Afinal, com um grupo restrito, todos têm minutos em campo, o que diminui a hipótese de jogadores descontentes com a falta de oportunidades. Se tem uma coisa que jogador odeia é não jogar.

Hoje no City, como ocorria no Barcelona, há um grupo jovem que completa o elenco e aparece sempre que as brechas surgem. O espanhol Brahim Díaz (99) e o inglês Foden (00) são, aparentemente, os maiores expoentes.
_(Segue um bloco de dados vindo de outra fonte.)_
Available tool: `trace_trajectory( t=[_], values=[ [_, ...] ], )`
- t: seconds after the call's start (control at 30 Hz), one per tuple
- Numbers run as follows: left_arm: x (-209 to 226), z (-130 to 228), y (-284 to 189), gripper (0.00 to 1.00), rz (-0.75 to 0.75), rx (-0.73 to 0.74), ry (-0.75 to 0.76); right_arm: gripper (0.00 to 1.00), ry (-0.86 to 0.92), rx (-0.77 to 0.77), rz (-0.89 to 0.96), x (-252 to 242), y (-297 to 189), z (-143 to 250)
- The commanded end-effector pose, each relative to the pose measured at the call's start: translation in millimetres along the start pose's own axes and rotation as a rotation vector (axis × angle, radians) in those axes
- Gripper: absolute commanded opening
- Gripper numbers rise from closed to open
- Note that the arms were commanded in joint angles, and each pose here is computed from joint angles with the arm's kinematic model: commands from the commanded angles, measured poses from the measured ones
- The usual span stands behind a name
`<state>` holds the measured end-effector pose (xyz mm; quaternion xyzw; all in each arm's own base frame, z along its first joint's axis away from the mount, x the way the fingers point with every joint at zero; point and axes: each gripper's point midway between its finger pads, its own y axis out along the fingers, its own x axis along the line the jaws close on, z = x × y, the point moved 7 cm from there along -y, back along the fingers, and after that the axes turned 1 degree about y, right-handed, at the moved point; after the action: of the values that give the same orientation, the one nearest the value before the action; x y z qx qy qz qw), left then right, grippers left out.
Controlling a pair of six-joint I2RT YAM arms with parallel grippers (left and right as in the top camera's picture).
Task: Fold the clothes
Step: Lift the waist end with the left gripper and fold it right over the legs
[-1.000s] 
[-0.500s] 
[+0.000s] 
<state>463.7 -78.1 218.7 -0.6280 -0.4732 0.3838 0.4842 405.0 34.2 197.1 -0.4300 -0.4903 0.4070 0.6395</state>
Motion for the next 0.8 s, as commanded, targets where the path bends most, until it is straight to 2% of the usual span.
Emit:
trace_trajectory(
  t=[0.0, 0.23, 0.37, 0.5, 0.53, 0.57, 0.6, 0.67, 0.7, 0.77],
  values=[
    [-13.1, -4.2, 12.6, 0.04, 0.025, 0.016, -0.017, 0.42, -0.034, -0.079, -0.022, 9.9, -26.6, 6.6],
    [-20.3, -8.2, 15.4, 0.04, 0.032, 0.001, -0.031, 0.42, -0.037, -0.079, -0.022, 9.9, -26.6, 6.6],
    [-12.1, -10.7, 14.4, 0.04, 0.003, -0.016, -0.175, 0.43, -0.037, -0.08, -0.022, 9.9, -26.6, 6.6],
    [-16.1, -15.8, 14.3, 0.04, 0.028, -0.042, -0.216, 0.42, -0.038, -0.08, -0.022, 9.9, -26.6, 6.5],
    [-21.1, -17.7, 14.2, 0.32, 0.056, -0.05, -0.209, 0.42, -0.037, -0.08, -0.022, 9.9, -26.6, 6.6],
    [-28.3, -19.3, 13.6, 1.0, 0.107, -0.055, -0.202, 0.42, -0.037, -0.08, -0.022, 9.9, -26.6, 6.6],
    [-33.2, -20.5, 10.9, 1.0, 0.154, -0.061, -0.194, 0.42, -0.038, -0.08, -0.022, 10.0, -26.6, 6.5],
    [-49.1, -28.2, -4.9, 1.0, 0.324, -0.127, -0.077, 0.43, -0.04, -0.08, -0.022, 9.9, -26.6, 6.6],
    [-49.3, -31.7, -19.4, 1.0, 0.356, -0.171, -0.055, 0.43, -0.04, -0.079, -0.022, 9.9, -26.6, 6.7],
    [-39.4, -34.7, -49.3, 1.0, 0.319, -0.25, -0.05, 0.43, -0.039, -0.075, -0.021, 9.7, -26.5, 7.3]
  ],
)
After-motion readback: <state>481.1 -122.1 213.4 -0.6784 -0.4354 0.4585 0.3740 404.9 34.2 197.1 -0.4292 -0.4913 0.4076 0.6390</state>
Para fazer todo esse organismo funcionar, Guardiola costuma cobrar dos clubes onde trabalha uma atenção grande à formação. No Bayern, esse processo foi considerado deficiente por ele, que mesmo assim conseguiu deixar Kimmich como sua principal revelação. No Barça, nem precisamos falar de Busquets, Pedro, Thiago…

Se mantém os jovens motivados pela perspectiva de receber oportunidade, o mesmo se aplica aos mais velhos. A versatilidade é fundamental e desafia os atletas a todo momento. Fernandinho é zagueiro e volante, Danilo é lateral direito, esquerdo, zagueiro e volante, Jesus é ponta ou centroavante, Sterling é ponta ou falso 9, Delph é volante e lateral, etc. Só assim o grupo de 20 vai ser suficiente.

Delph, aliás, merece ser mencionado. A lesão de Mendy, o único lateral esquerdo de origem, deixou preocupações iniciais. Guardiola mudou todo o funcionamento da equipe ao fazer de Delph, meio-campista, o novo “6”. Sané, que é um jogadoraço, se tornou essencial para dar amplitude do lado esquerdo, pela ponta, enquanto Delph é o lateral que ataca por dentro.

Muitos gostam de usar o subterfúgio financeiro para minimizar os feitos das equipes de Guardiola, em uma discussão tola. O fato é que elenco menor resulta em investimentos menores em compras e salários de atletas. O grupo do Chelsea tem 23 jogadores, o do United tem 24 e o do Liverpool tem 27. Todos têm menos pontos que o City de Pep Guardiola, o melhor da Europa neste semestre.

PS.: O elenco do Corinthians em 2017 chegou a ter 33 jogadores!”

Texto brilhante, como de costume.

Mas apenas algumas ponderações:

Ainda se joga demais no Brasil. Muito jogo para pouco futebol. Quatorze clubes brasileiros em 2017 jogaram mais do que o europeu que mais atuou. Da turma da nossa Série A, em média, os clubes atuam 22 jogos a mais.

Assim não pode. Assim não dá.

Não há como exigir que os clubes tenham elencos mais enxutos. O Corinthians também definhou no returno do BR-17 por usar menos atletas que os demais.

Talvez 33 atletas profissionais sejam demais. Mas 31, honestamente, não são.

Até porque a base precisa ser boa. Não é só botar os “meninos pra jogar”.

Outra. A única coisa que se pode questionar de Guardiola é justamente o elenco curto. A falta de um pirulão pra canelar a bola. Não é crime, Pep. Pode ser gol. E não é todo clube que é Barcelona, Bayern e o novo City.

Seria maravilhoso um treinador e atletas com a capacidade de se reinventar. De ousar sem serem chamados de “professor Pardal”. Seria lindo ter a paciência da mídia para inovações e experimentações.

Mas nem isso deixamos. Aproveitamos. Aprovamos.

Guardiola duraria menos que Diniz no Guarani.